Sixteen states said their jobless rate was unchanged in February, seven reported declines and 27 reported increases.
That's an improvement from January, when 30 states saw their rates rise, and much better than December, when joblessness rose in 43 states.
The nationwide unemployment rate was 9.7 percent in February, the same as the previous month. Layoffs are slowing as the economy is recovering and there are signs that employers are stepping up hiring.
The economy is likely to generate more than 150,000 new jobs this month, according to a survey of economists by Thomson Reuters. The national figures for March will be released next Friday. The jobless rate is forecast to remain at 9.7 percent.
These "readings are consistent with labor markets beginning to show some stability," said Donald Schunk, an economist at Coastal Carolina University near Myrtle Beach, South Carolina.
But Schunk and other economists said there are still few signs of
widespread, consistent job growth. Twenty-seven states reported a decline in total jobs, the Labor Department said, while 23 said jobs increased.
The biggest drops in employment were in Virginia, which lost 32,600 jobs; California, which shed 20,400; and Michigan and Pennsylvania, which each lost 16,000.
Virginia officials blamed at least part of the drop on the huge snowstorms that hit the East Coast last month. The Virginia Employment Commission noted that the construction industry shed 9,000 jobs in February, much more than in February 2009.

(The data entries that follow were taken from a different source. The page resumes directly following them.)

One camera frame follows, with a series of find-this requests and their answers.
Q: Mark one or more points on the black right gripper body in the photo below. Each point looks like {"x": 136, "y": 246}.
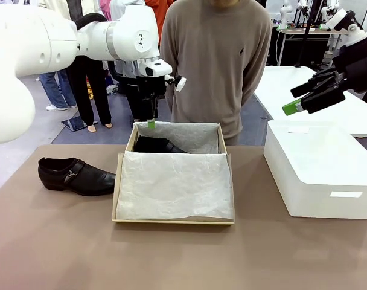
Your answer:
{"x": 360, "y": 66}

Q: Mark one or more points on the black right gripper finger with green tip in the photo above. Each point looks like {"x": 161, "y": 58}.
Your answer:
{"x": 322, "y": 98}
{"x": 322, "y": 79}

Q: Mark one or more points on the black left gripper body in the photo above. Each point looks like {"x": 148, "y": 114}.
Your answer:
{"x": 150, "y": 89}

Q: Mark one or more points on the black left gripper finger with green tip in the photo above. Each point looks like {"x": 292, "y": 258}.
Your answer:
{"x": 150, "y": 121}
{"x": 156, "y": 108}

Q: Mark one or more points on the black leather buckle shoe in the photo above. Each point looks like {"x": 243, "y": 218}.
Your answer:
{"x": 153, "y": 145}
{"x": 81, "y": 178}

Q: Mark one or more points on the white tissue paper sheet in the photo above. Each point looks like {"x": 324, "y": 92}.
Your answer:
{"x": 174, "y": 184}

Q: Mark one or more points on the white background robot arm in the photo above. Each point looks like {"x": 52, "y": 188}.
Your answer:
{"x": 284, "y": 13}
{"x": 328, "y": 13}

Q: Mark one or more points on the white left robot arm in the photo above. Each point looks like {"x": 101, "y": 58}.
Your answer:
{"x": 35, "y": 45}

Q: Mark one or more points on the brown cardboard shoe box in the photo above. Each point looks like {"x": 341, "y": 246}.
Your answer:
{"x": 117, "y": 181}

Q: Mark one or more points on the pile of clothes on floor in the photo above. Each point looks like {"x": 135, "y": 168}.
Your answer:
{"x": 111, "y": 89}

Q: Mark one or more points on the white table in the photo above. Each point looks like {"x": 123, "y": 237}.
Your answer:
{"x": 280, "y": 81}

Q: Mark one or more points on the black stand pole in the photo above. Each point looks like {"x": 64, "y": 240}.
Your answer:
{"x": 307, "y": 36}

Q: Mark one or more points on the background table with robots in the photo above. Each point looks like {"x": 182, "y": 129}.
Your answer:
{"x": 310, "y": 31}

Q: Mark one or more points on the bystander white jacket black trousers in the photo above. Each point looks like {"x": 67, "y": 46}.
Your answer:
{"x": 90, "y": 96}

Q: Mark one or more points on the white plastic storage bin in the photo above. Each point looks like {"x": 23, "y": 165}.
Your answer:
{"x": 319, "y": 169}

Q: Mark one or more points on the bystander in orange top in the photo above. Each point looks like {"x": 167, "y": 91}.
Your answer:
{"x": 162, "y": 18}

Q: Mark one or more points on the person in beige sweater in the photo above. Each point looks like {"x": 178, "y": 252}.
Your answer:
{"x": 216, "y": 60}

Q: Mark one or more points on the bystander white shirt blue jeans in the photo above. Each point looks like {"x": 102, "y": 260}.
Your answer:
{"x": 56, "y": 90}

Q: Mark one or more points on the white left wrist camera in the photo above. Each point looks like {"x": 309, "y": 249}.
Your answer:
{"x": 179, "y": 84}

Four states, meanwhile, reached record-high unemployment rates: Nevada at 13.2 percent; Florida, at 12.2 percent; North Carolina at 11.2 percent and Georgia at 10.5 percent.

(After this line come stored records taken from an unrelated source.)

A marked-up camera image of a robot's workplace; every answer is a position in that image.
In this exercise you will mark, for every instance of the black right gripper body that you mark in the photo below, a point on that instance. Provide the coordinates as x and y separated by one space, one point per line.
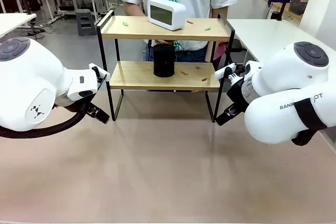
237 95

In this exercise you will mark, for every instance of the white digital clock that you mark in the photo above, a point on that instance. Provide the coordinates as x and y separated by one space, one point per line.
178 14

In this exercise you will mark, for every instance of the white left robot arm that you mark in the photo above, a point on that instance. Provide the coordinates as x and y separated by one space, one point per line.
31 82

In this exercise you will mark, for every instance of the person's right forearm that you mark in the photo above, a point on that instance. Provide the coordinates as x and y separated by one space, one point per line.
134 9

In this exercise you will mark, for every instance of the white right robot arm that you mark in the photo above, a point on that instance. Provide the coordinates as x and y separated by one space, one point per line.
283 77

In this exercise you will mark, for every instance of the two-tier wood and metal shelf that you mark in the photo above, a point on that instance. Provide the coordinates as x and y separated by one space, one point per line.
162 35

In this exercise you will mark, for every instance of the person's right hand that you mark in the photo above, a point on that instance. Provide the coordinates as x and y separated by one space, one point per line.
164 42

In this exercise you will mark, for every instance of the large white table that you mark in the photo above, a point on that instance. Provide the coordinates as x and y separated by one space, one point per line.
262 35

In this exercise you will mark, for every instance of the green paper scrap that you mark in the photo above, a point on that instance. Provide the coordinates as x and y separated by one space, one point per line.
208 28
125 24

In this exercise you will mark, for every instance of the black cylinder container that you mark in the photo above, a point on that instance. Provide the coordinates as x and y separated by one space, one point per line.
164 61

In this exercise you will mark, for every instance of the grey step stool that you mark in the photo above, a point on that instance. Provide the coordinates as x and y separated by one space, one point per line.
86 24

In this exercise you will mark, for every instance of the wooden bench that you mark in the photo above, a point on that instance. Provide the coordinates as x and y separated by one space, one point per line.
273 5

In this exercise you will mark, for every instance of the grey mesh basket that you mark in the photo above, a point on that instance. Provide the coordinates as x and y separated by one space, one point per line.
298 6

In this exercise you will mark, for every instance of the small white side table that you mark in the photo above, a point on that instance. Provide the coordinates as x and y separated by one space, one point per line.
13 22

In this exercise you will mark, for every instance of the black backpack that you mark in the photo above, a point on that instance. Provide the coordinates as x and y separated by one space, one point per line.
34 1

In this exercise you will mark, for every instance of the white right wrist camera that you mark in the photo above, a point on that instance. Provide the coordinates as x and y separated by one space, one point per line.
221 72

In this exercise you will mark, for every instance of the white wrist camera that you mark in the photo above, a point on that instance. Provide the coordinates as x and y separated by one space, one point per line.
104 73
221 72

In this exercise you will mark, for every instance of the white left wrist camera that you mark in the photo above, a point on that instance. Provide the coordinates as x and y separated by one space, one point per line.
104 73

Florida, however, also posted the largest gain in jobs of any state, with an increase of 26,300.
Most of that gain was in professional and business services, which includes temporary hires. Many economists see increased temp hiring as a positive sign that permanent hiring will follow soon.
The report is "evidence that we're approaching a turning point," said Sean Snaith, an economics professor at the University of Central Florida.
But the turnaround will likely take a long time, Snaith said, as many of Florida's traditional economic engines — construction and leisure and tourism, for example — remain weak.
"Florida's recovery is going to be long and slow, unfortunately," he said. The state may not generate consistent job gains until the second half of this year, he added.